TRY IT: Line by line, return the material below exactly as it reads.

SUPPLIED INFORMATION:
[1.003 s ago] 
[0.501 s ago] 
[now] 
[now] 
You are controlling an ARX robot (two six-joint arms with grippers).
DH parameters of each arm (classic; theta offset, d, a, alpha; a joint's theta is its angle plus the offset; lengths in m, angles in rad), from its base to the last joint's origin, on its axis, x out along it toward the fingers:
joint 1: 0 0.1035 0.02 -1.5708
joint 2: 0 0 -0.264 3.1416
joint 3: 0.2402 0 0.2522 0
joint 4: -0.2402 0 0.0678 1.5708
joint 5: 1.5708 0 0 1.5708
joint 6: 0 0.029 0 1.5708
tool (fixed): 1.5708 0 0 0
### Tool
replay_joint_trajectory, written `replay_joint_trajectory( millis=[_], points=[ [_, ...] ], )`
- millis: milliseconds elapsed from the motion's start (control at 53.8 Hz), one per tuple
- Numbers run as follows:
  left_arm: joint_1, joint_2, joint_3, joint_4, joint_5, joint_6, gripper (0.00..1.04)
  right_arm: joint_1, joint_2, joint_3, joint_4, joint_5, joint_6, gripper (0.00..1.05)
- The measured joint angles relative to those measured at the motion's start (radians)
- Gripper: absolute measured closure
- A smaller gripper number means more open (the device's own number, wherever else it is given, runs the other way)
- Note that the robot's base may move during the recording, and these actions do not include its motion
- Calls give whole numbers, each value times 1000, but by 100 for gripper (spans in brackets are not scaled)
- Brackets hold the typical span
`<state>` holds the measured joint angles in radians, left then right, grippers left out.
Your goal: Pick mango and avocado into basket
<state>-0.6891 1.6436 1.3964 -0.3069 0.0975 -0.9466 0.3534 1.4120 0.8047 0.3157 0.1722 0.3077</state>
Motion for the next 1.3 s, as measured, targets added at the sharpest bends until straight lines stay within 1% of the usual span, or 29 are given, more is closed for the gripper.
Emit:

ANSWER SPACE:
[1.003 s ago] 
[0.501 s ago] 
[now] 
[now] 
You are controlling an ARX robot (two six-joint arms with grippers).
DH parameters of each arm (classic; theta offset, d, a, alpha; a joint's theta is its angle plus the offset; lengths in m, angles in rad), from its base to the last joint's origin, on its axis, x out along it toward the fingers:
joint 1: 0 0.1035 0.02 -1.5708
joint 2: 0 0 -0.264 3.1416
joint 3: 0.2402 0 0.2522 0
joint 4: -0.2402 0 0.0678 1.5708
joint 5: 1.5708 0 0 1.5708
joint 6: 0 0.029 0 1.5708
tool (fixed): 1.5708 0 0 0
### Tool
replay_joint_trajectory, written `replay_joint_trajectory( millis=[_], points=[ [_, ...] ], )`
- millis: milliseconds elapsed from the motion's start (control at 53.8 Hz), one per tuple
- Numbers run as follows:
  left_arm: joint_1, joint_2, joint_3, joint_4, joint_5, joint_6, gripper (0.00..1.04)
  right_arm: joint_1, joint_2, joint_3, joint_4, joint_5, joint_6, gripper (0.00..1.05)
- The measured joint angles relative to those measured at the motion's start (radians)
- Gripper: absolute measured closure
- A smaller gripper number means more open (the device's own number, wherever else it is given, runs the other way)
- Note that the robot's base may move during the recording, and these actions do not include its motion
- Calls give whole numbers, each value times 1000, but by 100 for gripper (spans in brackets are not scaled)
- Brackets hold the typical span
`<state>` holds the measured joint angles in radians, left then right, grippers left out.
Your goal: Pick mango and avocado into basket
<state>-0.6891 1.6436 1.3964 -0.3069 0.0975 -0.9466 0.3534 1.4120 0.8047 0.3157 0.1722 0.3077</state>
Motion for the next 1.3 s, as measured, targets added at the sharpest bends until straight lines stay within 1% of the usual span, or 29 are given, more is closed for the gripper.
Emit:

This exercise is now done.